Economie

Oxfam appelle les pays riches à tenir leurs engagements

Devant une librairie de l’ONG Oxfam, à Glasgow (Royaume-Uni), le 10 février 2018.

Les promesses non tenues par la France en matière d’aide publique au développement ces cinquante dernières années ont privé les pays pauvres de 200 milliards d’euros, selon les calculs de l’organisation non gouvernementale (ONG) Oxfam, rendus publics vendredi 23 octobre.
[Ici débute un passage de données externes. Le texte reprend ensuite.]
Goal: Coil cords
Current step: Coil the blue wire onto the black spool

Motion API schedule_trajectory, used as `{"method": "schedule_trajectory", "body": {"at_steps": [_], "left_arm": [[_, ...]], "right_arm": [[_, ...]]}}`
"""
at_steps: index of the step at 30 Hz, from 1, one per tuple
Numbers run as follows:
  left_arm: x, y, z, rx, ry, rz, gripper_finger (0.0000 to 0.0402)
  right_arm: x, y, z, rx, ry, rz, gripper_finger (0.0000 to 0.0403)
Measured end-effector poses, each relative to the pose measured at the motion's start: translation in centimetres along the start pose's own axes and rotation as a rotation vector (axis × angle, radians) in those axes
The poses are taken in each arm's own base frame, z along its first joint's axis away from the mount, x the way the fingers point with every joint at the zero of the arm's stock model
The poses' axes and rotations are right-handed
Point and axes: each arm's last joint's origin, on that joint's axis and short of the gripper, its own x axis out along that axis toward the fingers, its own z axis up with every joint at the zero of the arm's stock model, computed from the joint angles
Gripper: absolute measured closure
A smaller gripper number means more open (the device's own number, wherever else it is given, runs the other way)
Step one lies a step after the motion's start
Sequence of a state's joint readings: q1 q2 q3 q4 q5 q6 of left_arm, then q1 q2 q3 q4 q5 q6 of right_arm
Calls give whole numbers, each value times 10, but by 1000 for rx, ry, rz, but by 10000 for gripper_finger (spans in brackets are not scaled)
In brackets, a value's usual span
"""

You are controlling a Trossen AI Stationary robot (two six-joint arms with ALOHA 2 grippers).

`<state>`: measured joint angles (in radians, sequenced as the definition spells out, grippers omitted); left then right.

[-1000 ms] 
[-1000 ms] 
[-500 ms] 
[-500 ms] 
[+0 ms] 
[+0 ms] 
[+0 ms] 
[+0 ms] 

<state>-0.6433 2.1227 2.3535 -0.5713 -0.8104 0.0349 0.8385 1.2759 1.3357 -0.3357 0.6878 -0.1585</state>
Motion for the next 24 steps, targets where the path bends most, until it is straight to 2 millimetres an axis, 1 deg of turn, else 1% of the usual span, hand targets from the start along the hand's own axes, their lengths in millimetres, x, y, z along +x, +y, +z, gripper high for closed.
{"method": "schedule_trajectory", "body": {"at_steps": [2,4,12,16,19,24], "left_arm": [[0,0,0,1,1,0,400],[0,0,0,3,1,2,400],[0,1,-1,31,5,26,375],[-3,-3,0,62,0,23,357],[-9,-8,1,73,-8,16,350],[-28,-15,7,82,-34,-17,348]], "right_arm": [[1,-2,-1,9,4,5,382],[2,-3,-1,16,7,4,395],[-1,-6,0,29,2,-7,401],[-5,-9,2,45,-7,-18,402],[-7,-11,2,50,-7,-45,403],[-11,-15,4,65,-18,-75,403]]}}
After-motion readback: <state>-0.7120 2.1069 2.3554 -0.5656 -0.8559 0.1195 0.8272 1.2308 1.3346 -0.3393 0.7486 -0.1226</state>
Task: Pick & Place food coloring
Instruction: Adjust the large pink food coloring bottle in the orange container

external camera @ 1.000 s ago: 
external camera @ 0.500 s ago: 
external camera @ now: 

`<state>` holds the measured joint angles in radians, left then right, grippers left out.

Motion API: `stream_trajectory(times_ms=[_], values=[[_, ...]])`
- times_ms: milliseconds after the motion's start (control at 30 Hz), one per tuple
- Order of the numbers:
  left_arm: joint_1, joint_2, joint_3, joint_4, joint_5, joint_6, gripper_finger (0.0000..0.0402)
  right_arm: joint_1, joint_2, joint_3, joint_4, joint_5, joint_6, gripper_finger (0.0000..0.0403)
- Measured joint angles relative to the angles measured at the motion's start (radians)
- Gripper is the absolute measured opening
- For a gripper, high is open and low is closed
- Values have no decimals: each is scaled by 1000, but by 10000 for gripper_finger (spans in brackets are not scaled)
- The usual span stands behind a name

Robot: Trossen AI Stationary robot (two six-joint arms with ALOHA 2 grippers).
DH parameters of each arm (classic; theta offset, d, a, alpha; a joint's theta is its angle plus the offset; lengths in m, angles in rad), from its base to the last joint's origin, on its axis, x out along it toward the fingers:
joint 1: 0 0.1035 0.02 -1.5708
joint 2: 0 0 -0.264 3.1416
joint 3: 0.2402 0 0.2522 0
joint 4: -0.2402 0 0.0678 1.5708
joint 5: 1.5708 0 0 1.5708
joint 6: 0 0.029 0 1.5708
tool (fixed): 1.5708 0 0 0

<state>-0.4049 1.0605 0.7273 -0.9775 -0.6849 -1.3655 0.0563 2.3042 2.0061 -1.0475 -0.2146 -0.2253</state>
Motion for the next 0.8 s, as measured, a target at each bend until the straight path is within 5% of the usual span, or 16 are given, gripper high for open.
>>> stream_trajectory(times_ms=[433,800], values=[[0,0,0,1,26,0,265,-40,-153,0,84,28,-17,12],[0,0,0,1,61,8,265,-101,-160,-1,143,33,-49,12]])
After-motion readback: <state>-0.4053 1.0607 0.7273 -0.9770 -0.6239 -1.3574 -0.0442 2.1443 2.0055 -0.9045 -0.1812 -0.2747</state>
En 1970, l’Organisation des nations unies (ONU) adoptait une résolution fixant l’objectif de l’aide publique au développement à 0,7 % du revenu national brut (RNB) des pays riches. Un objectif maintes fois réaffirmé dans les sommets internationaux mais jamais atteint, sauf par une poignée de pays, dont la Suède, le Danemark, la Norvège, le Luxembourg ou le Royaume-Uni.

Dans un rapport publié vendredi 23 octobre, l’ONG Oxfam a calculé que les plus pauvres auraient dû recevoir 4 800 milliards d’euros si cet engagement avait été respecté par tous les pays riches. En 2019, les pays de l’Organisation de coopération et de développement économiques (OCDE) ont distribué une aide de 128 milliards d’euros, équivalant à 0,3 % du revenu national brut.

Une aide devenue cruciale

L’ONG critique aussi le contenu de cette aide : « Trop souvent, les pays à hauts revenus dépensent en fonction de leurs intérêts nationaux. » En 2016, les donateurs de l’OCDE auraient ainsi, selon Oxfam, destiné en moyenne 51 % des fonds à des entreprises originaires de leurs pays. Le classement 2019 de l’OCDE place la France au 9e rang des pays donateurs avec 0,44 % de son RNB alloué à l’aide au développement. Emmanuel Macron s’était engagé, pendant sa campagne, à augmenter cette part à 0,55 % d’ici à 2022. Mais le projet de loi qui doit être présenté en conseil des ministres avant d’être transmis au Parlement, est sans cesse reporté depuis 2019.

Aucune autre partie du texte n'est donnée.